■ **What you are asked to do**
Your task is to give the number of lines below that contain "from". Give no other text.

■ **Data shown**
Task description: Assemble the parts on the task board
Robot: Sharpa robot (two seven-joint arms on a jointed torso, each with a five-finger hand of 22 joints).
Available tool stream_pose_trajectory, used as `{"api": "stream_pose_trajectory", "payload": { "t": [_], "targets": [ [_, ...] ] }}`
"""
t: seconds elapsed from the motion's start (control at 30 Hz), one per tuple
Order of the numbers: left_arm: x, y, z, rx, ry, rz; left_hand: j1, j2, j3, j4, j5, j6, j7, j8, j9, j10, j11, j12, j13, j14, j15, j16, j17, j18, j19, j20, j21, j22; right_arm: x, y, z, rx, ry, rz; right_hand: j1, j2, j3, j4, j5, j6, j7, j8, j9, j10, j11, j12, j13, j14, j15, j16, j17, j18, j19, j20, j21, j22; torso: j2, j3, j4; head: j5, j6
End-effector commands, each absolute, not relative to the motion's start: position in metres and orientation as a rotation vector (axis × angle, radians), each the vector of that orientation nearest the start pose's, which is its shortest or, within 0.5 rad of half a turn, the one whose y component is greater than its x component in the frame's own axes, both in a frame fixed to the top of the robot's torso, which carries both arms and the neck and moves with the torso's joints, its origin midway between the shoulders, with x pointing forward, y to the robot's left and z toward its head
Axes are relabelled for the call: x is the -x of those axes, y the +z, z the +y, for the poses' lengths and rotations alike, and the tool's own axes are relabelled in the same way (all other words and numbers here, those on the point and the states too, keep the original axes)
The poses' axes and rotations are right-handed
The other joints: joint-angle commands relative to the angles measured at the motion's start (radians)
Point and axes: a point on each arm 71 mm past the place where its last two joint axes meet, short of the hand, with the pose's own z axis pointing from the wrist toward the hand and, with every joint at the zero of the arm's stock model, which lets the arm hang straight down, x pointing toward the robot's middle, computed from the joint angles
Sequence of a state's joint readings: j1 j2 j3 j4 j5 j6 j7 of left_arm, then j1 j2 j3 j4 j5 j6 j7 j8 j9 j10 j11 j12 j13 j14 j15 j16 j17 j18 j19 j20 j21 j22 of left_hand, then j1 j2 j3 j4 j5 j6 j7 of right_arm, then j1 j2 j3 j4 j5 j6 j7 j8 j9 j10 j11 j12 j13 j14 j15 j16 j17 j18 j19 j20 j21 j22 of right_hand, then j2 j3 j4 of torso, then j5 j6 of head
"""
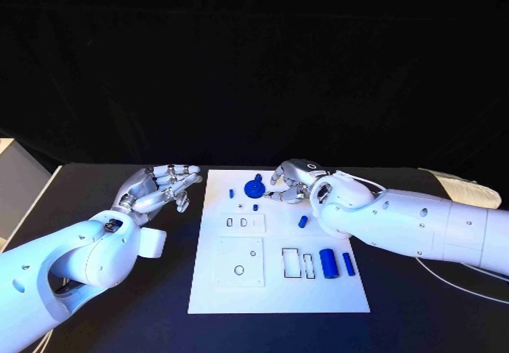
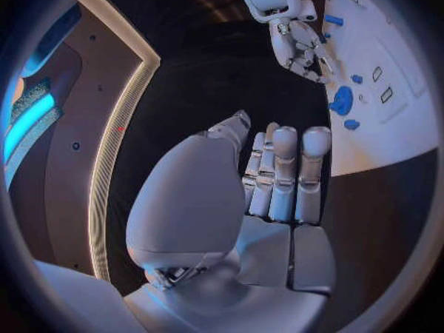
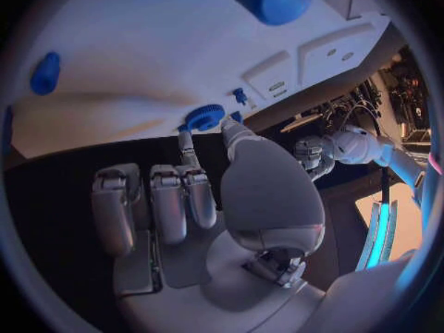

■ **Task output**
2